However, it must be noted that the 2011 top line was affected by catastrophe related losses of more than $1 billion due to the devastation caused by hurricane Irene and tropical storm Lee during the year. We believe that the markets have overreacted to the earnings report. Our price estimate of $70 for Travelers implies a discount of 10% to the current market price.

See Full Analysis for Travelers Here

Losing Market Share

Travelers is one of the biggest property and casualty insurers in the U.S. The company primarily focuses on business insurance and its main lines are workers’ compensation, commercial multi-peril and commercial automobile. The product lines account for 29%, 26% and 16% of the net written premiums in the business insurance division respectively. In terms of market position, Travelers is in the pole position in the commercial auto product line, second in other liabilities and third in worker’s compensation. [1]

However, the property and casualty insurance market in the U.S. is quite mature, with around 2,500 companies competing for market share. Travelers has been losing market share in the last few years. Ranked by net premiums written, it was the fifth largest P&C insurer in the U.S. in 2010. [2] In 2011, it was displaced by AIG (NYSE:AIG) and was ranked in the sixth spot. While AIG has yet to disclose results for 2012, we believe that Travelers market share in the business and financial insurance domain has been reduced from 6.52% in 2008 to 6.17%. We also estimate that the company’s share will decline albeit gradually in the coming years.

Increasing Catastrophe Related Losses

Losses incurred by insurers due to weather related phenomena have been increasing for the last 30 years. [3] Natural disasters like hurricane Irene caused damages of around $32 billion for the industry in 2011. In 2012, superstorm Sandy caused further devastation, leading to high losses.

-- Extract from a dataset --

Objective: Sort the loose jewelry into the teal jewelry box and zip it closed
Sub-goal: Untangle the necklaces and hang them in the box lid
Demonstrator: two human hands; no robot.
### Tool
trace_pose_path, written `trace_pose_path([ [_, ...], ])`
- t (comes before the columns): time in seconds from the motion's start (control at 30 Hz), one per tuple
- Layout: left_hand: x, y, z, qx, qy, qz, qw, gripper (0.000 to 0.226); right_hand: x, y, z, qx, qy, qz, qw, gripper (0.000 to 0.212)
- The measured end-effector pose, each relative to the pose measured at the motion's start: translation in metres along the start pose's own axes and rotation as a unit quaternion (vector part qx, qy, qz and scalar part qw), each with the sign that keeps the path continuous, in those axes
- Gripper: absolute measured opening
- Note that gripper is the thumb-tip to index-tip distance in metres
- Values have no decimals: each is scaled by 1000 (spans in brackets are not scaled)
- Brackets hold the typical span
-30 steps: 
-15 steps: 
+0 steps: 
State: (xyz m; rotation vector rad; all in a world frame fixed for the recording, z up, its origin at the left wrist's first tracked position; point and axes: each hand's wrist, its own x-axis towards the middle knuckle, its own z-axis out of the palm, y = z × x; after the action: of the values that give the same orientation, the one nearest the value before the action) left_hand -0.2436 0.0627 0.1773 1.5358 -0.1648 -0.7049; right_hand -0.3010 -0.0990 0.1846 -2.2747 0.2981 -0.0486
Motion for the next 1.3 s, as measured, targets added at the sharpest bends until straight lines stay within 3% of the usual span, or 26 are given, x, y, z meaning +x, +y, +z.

Risk management solutions, which is one of the market leaders in modelling catastrophe risks has recently developed a new model for Atlantic storms, which shows that the probability of a category 3 storm hitting the U.S. coast is now 20% higher than it was five years ago. [4] According to the new model, losses along the Gulf Coast, Florida and the Southeast are expected to increase by 40% in the next five years, while losses in the mid-Atlantic and Northeast coastal regions are expected to increase by 25% to 30%.

The combined ratio is one of the measures used by insurers to determine underwriting results. This statistic measures the losses incurred by the company as a percentage of net premiums earned. High catastrophe related losses have affected Travelers’ combined ratio in the last few years. The ratio was around 88% from 2007 to 2009, but increased to 93% in 2010. In 2011, the ratio was 105%, indicating an underwriting loss for the company and improved only marginally in 2012 to 97%. This is still much higher than the historical figures.

While we maintain a more optimistic view of the storm scenario, we believe that Travelers’ operating margins in the business and financial insurance stream are unlikely to increase beyond 15% in the coming years. You can modify the interactive chart below to gauge the effect a change in forecast will have on our price estimate.

Impact Of Investments

Returns from invested assets are crucial for an insurer’s profitability. Travelers has a very conservative investment portfolio with 93% of its $74 billion asset pool invested in fixed maturity and short term investments. Persistent low interest rates are likely to hamper the company’s yield from investments in the coming years. We will discuss this aspect in more detail in an upcoming article.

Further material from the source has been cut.